How to create a first-aid kit for dogs

Posted February 3, 2012

Unless a personal or national emergency is recent or imminent, today’s hectic pace often keep accidents and/or emergencies from the forefront of most people’s minds. However, it is vital to pets’ health that their owners not only consider, but plan for, how to deal with accidents and emergencies. A first aid kit is a necessity which, in addition to making minor injuries easier to manage, can also make the difference between a pet’s life and death.

The very first thing owners need in order to assemble a first aid kit is a suitable container. A sturdy, waterproof container, such as a fishing tackle-type box, is ideal as it will keep the items within clean and safe from damage. It is also advisable to clearly label the container as a first aid kit and include all pertinent contact information (primary veterinarian, nearest poison control center and veterinary hospital, and owners’ names, addresses, and phone numbers) in the event that the owner(s) is incapacitated or that other people less familiar with the dog(s) need to find or use the kit.

The next, and arguably most important, step is determining what items to put into the first aid kit.

While the contents will vary depending on each individual dog, there are basic essentials each first aid kit should contain; chief among these is a reference guide for canine first aid. This resource contains instructions on how to navigate myriad health problems, accidents, and emergencies.

To treat cuts and abrasions, it is important to include sterile non-stick gauze pads, adhesive tape, antiseptic (wipes, liquid, powder, or spray) and antibiotic ointment. Styptic powder helps stop superficial bleeding. Extra towels, bedding, or clothing is also useful to include because it can not only be used to apply pressure to bleeding areas, but to also stabilize an injured or broken limb. To this end, a splint should also be added. Because shock and pain from injuries can cause dogs to unwittingly bite, the first aid kit should also include a muzzle. A rectal thermometer, petroleum jelly, and hot/cold packs should also be considered.

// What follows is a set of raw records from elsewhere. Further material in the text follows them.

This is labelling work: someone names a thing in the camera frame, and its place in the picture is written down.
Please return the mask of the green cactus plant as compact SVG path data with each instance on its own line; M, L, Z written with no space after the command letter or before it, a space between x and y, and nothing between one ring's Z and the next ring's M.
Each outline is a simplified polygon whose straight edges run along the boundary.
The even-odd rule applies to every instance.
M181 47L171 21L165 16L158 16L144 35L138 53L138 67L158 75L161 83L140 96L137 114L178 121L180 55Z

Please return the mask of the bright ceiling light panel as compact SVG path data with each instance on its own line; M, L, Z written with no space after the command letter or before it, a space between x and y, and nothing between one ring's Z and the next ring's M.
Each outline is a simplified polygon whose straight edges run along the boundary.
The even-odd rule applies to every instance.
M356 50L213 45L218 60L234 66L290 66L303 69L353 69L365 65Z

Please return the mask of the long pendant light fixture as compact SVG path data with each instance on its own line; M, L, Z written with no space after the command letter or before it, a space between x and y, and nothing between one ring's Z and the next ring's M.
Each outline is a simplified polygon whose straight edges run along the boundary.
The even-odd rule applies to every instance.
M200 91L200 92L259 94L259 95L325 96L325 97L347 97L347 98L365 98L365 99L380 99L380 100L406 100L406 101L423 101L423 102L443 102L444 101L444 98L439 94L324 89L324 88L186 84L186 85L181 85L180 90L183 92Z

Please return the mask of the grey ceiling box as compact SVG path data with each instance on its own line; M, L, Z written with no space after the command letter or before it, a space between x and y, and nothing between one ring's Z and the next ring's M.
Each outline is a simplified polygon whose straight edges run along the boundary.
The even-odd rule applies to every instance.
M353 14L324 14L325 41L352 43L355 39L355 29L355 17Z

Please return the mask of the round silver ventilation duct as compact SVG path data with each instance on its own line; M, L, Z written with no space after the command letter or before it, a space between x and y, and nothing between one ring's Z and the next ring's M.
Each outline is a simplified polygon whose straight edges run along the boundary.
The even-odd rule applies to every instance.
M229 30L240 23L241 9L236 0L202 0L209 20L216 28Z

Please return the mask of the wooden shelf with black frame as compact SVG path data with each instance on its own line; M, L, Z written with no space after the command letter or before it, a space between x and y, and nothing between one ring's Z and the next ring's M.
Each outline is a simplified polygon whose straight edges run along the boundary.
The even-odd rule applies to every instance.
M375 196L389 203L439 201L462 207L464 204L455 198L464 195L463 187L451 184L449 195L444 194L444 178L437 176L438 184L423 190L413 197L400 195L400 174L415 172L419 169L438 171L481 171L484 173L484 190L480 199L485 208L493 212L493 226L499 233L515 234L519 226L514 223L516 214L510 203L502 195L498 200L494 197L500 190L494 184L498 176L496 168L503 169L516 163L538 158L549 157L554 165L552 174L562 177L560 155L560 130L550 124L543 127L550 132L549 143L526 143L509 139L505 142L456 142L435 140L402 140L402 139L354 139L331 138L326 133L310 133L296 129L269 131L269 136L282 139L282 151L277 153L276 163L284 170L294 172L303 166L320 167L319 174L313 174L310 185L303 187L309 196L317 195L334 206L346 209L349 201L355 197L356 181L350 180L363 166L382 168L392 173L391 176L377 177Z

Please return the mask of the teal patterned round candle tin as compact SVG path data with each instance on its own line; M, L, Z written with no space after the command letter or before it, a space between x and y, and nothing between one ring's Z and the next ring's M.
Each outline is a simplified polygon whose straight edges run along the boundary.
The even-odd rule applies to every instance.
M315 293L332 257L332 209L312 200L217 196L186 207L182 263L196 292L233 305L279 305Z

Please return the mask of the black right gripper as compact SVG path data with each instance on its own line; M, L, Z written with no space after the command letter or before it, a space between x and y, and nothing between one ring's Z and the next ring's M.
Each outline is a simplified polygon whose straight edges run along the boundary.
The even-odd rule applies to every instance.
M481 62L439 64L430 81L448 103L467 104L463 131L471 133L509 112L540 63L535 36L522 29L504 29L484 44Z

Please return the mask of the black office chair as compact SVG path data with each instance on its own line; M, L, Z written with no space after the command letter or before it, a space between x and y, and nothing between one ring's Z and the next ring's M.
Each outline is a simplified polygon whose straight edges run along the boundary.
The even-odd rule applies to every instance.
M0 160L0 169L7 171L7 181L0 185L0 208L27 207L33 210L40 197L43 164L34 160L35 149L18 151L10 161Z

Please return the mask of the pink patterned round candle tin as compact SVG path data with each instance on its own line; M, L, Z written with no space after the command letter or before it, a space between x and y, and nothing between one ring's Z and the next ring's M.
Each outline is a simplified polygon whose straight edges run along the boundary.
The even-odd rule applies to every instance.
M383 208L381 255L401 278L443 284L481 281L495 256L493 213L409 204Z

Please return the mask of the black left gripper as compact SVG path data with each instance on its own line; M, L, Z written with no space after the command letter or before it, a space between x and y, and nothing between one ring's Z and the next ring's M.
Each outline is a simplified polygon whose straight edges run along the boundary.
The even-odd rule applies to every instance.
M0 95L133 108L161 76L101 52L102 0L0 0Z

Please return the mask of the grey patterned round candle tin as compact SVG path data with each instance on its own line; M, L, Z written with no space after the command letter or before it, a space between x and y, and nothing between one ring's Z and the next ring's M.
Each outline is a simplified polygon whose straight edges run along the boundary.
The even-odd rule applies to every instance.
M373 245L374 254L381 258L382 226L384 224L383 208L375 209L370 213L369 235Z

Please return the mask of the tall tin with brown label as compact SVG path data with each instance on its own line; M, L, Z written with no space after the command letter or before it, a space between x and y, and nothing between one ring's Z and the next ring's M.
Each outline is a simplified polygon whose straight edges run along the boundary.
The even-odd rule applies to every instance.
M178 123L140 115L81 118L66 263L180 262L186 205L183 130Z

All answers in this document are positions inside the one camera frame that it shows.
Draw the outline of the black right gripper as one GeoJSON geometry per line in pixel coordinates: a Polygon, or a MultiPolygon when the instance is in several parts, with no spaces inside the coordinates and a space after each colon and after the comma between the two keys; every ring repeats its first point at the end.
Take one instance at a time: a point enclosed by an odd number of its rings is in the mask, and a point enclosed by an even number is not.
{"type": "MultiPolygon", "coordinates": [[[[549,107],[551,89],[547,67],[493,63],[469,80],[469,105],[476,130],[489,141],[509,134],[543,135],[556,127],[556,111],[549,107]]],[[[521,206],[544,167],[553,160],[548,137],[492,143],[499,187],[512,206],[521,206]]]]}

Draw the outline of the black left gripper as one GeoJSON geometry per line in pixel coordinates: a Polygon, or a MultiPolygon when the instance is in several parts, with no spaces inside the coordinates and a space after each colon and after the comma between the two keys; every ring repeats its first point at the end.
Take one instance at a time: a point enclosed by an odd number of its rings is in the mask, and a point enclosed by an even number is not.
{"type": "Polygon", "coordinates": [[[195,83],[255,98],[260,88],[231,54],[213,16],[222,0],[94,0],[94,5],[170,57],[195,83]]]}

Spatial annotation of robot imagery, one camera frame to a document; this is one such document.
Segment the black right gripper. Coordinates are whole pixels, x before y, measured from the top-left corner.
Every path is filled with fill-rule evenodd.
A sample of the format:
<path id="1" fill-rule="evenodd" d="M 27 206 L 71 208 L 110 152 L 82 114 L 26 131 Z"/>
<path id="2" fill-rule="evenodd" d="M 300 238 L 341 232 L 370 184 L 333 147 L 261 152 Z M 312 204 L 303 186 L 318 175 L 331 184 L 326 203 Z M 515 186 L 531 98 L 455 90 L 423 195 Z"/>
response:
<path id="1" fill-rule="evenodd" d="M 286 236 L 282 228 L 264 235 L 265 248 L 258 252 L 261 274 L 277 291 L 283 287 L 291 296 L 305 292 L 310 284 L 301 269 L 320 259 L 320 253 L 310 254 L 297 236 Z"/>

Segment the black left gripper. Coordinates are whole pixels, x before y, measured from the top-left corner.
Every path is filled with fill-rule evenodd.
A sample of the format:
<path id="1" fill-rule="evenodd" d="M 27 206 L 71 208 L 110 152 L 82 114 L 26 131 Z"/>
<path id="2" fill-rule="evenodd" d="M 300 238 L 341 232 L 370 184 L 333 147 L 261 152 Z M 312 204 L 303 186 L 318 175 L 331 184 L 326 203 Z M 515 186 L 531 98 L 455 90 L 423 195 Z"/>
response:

Some wounds may require fur removal in order to be adequately cleaned and/or dressed; the kit should contain slant-tipped scissors, a disposable razor, and/or clippers (depending on the dog’s coat) for this purpose. Tweezers are useful for removing ticks or other embedded objects from dogs’ skin. A nasal aspirator or plastic syringe can be used in conjunction with sterile saline solution to flush debris from wounds, ears, and eyes; it can also be used to administer an emetic, such as hydrogen peroxide, to induce vomiting. A can of wet food is useful as it can help reduce the effects of poisoning.

Unfortunately, accidents will happen. Having a first aid kit will soothe owners’ inevitable worries and enable them to more effectively handle obstacles to their dogs’ health when they arise. Ideally, owners will create and continue to build their first aid kits to help ensure their pets stay healthy and happy.